Cenovus Energy CEO Alex Pourbaix spoke with CBC News in Houston about grants for a carbon capture project in northern Alberta, saying it will need support from both levels of government to move forward.

“People just need to think a lot about what failure will mean,” he said. “What we need is some help on the authority of what we see in the US with the IRA, and I would be very surprised if people don’t see that value.”

SEE | Why eposands companies want more federal dollars to decarbonize:

The US’s low carbon energy subsidies put pressure on Canada to provide even more funding

Cenovus Energy CEO Alex Pourbaix wants the federal government to provide more support to carbon capture and storage projects to help cut emissions in the oil sands.

Canadian answer

The next federal budget may include more financial commitments aimed at cutting greenhouse gas emissions and promoting low-carbon energy sources.

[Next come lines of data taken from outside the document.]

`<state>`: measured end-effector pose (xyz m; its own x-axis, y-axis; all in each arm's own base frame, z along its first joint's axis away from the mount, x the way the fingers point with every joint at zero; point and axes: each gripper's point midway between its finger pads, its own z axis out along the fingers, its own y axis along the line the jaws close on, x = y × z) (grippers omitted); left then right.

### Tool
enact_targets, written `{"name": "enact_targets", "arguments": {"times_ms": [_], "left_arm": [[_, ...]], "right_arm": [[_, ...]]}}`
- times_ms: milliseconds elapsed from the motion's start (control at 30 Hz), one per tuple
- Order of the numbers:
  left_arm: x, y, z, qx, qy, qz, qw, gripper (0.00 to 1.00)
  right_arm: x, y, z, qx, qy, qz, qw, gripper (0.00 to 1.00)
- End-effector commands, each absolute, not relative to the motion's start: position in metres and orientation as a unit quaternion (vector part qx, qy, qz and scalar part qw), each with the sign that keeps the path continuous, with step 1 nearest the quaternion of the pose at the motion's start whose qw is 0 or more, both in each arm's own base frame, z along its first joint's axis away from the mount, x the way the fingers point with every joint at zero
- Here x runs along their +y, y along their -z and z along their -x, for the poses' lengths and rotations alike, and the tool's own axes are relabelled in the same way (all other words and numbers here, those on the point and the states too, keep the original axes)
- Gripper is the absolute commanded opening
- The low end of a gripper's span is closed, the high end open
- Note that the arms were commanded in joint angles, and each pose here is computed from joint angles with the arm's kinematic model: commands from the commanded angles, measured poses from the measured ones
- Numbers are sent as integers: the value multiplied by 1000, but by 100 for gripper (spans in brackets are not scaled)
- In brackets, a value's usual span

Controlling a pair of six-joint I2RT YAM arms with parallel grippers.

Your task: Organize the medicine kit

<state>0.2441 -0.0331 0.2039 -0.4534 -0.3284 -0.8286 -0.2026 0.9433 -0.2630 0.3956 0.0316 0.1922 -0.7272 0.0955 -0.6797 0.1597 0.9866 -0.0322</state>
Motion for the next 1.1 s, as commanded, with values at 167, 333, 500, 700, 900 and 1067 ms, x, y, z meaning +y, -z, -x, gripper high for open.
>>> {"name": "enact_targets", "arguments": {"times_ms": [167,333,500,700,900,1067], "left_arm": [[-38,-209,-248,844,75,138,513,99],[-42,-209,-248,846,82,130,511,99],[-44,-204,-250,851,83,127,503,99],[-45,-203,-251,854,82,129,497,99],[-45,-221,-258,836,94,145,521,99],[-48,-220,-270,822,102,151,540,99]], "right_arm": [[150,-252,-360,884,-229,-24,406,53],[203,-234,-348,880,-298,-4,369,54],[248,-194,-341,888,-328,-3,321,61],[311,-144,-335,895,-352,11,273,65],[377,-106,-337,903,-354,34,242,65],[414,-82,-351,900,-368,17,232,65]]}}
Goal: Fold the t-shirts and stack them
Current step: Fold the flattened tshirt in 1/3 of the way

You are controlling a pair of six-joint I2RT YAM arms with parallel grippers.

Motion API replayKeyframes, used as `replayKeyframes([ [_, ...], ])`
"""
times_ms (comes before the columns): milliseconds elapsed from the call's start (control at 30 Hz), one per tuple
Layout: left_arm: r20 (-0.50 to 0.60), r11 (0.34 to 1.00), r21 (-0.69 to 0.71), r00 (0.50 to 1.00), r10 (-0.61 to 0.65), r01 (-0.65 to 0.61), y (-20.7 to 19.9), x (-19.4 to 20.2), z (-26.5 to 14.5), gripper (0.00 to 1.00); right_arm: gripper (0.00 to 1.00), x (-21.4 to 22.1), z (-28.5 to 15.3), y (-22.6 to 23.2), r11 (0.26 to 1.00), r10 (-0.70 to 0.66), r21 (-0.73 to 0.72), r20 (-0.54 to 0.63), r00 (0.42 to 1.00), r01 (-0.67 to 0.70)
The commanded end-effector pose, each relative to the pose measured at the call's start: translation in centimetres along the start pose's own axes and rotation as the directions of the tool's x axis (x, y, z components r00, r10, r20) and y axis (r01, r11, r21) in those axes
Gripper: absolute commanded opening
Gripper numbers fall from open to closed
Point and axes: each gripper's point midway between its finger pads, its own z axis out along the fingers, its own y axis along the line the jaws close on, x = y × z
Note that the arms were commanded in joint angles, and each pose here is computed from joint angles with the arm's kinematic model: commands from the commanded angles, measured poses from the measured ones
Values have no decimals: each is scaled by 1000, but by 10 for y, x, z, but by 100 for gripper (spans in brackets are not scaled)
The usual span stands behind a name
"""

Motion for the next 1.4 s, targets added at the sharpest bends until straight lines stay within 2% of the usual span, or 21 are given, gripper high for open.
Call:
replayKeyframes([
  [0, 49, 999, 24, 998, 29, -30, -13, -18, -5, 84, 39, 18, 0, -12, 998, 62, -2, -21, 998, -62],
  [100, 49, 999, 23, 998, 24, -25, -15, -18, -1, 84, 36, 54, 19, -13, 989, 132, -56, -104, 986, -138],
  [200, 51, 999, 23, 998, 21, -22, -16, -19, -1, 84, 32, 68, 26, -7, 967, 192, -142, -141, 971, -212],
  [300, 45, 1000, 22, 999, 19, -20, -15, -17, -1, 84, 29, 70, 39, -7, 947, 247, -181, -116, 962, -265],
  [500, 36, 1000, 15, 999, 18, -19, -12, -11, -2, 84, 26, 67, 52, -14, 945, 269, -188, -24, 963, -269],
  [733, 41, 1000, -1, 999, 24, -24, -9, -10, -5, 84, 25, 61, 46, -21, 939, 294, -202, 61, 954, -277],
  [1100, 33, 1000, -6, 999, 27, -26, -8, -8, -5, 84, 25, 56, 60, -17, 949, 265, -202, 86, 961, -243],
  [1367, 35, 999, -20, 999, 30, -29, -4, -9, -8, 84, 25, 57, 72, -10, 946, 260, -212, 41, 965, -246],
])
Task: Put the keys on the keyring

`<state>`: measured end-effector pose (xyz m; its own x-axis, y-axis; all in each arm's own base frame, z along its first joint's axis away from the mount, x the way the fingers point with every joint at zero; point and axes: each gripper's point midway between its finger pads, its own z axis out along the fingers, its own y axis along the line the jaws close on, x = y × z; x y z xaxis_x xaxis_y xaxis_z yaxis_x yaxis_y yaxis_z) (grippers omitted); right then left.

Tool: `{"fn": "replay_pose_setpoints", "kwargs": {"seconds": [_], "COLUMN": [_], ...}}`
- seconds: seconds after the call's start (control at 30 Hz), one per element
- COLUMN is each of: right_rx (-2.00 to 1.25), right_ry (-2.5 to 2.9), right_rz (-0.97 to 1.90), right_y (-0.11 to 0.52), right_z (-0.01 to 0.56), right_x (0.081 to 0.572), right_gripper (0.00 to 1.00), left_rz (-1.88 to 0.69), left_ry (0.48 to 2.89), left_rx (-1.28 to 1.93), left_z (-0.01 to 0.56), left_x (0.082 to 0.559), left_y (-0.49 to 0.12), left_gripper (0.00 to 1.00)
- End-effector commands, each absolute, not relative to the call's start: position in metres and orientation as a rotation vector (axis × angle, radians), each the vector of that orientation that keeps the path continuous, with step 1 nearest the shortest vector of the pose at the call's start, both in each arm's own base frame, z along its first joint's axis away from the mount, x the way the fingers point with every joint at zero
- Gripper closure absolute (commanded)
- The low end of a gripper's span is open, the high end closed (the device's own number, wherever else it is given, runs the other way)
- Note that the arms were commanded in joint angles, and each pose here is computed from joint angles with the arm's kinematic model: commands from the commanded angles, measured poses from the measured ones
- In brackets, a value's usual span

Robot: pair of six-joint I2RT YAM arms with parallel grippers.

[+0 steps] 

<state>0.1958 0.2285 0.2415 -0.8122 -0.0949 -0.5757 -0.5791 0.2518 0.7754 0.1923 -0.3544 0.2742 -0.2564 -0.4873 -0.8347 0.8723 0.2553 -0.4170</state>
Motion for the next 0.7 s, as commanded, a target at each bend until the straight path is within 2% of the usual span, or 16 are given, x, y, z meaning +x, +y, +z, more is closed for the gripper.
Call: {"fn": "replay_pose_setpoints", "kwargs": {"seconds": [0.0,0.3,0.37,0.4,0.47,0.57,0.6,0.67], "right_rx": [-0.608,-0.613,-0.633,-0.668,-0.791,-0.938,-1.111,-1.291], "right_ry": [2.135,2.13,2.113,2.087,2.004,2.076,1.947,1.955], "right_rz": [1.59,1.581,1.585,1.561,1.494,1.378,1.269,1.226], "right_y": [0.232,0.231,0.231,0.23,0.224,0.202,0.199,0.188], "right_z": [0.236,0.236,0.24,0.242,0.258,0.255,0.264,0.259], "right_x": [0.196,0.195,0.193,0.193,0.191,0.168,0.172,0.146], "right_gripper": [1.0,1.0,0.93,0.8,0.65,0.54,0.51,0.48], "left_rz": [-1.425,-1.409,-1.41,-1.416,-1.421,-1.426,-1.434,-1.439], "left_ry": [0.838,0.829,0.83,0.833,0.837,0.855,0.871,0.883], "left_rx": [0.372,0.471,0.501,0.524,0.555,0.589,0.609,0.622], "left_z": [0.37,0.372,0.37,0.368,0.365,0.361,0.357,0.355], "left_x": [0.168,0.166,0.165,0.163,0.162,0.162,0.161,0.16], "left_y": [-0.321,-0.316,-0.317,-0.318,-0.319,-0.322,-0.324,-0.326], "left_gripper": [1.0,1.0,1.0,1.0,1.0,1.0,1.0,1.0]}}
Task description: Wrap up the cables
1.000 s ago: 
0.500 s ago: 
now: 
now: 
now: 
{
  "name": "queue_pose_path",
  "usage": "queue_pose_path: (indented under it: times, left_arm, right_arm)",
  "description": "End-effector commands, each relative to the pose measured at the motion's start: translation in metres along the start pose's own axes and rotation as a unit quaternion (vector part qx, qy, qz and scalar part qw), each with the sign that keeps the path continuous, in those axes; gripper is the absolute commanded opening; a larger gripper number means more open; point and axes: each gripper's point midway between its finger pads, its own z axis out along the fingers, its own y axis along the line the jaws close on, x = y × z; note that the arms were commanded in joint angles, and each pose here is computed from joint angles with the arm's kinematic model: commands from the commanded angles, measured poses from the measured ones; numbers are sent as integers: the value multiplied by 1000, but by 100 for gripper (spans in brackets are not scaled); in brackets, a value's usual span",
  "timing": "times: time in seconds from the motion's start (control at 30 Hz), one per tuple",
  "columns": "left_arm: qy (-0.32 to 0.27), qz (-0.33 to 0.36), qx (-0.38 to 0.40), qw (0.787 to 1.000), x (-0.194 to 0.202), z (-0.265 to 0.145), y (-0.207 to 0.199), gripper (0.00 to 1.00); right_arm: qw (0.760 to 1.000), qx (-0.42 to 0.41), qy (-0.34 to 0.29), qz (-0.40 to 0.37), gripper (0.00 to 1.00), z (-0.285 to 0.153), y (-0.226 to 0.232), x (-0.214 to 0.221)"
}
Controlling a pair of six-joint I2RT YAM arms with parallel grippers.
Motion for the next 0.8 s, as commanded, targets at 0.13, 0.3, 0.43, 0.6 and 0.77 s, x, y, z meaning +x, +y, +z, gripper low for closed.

In October, the government indicated further action to boost subsidies as part of its fall economic statement, which said, “Canada will need to do even more to protect our competitive advantage and continue to create opportunities for Canadian workers. This challenge has become more pressing with the United States’ recent enactment of the Additional Reductions Act.”

The oil sector has taken record profits in 2022 as commodity prices increased following Russia’s invasion of Ukraine. The company has faced criticism for not using those profits to move quickly enough to respond to climate change.

Some corporate executives in the US have questioned the effectiveness of IRAs because of the approval process in the country, which they say takes too long. Climate legislation has a lot of potential, but it could falter without improvements to speed up the permitting process for energy projects.

It’s a “strategic impossibility” for the country to switch to cleaner and more sustainable energy sources, ConocoPhillips CEO Ryan Lance said, even if the IRA makes those types of projects more economical.